**DESCRIPTION OF THE TASK:** Would you copy only the lines below, from the one containing "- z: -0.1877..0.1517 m" through the very last one, leaving the pictures out?
BEGIN SUPPLIED DATA
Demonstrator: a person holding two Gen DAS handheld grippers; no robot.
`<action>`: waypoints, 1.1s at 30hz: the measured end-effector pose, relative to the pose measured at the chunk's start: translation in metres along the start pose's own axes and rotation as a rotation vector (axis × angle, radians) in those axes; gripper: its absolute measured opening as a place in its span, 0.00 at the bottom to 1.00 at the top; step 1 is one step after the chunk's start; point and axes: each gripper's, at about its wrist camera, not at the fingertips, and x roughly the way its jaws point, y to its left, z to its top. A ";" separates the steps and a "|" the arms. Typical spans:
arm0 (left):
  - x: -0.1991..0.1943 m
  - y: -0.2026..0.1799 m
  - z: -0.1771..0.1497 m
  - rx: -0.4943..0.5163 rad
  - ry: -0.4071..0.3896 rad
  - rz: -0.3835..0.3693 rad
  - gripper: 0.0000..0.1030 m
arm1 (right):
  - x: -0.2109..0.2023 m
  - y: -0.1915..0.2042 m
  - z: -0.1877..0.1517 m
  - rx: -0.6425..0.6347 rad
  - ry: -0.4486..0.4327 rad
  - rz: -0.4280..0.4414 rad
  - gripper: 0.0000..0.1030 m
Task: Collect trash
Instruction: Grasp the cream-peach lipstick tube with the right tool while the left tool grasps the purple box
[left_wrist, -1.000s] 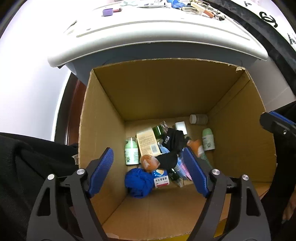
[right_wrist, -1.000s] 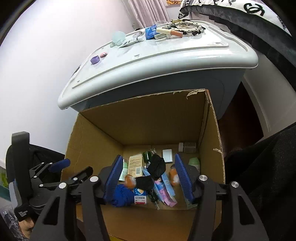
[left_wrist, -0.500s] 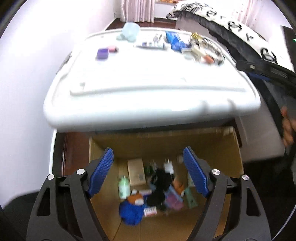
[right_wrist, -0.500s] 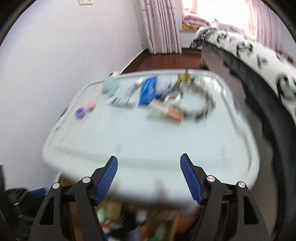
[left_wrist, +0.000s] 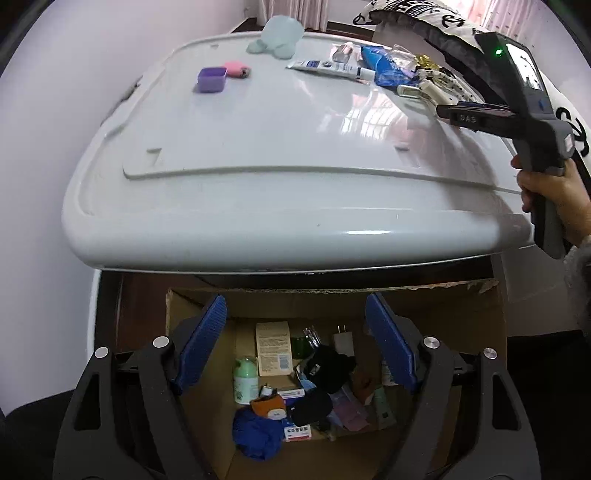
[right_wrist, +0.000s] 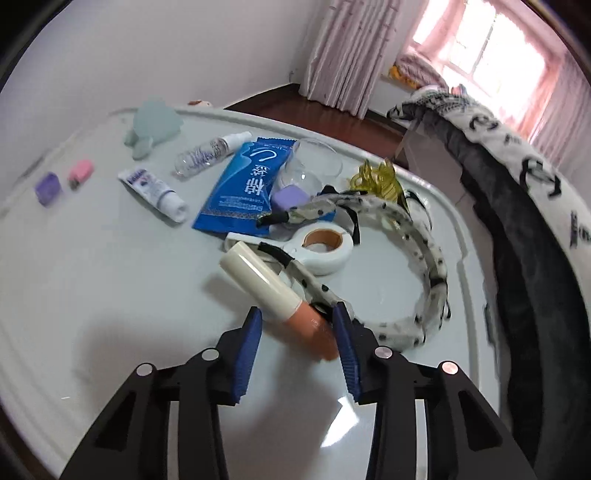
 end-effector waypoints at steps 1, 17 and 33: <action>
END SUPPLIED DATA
**ANSWER SECTION:**
  - z: -0.1877..0.1517 m
  - rx: -0.6425..0.6347 rad
  - ry: -0.4486..0.4327 rad
  - rz: -0.4280..0.4414 rad
  - gripper: 0.0000..0.1030 m
Task: Collect trash
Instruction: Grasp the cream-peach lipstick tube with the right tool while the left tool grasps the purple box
[left_wrist, -1.000s] 
[right_wrist, -1.000s] 
[left_wrist, -0.500s] 
[right_wrist, -0.500s] 
[left_wrist, +0.000s] 
[right_wrist, +0.000s] 
 end-effector waypoints at steps 1, 17 and 33: <action>

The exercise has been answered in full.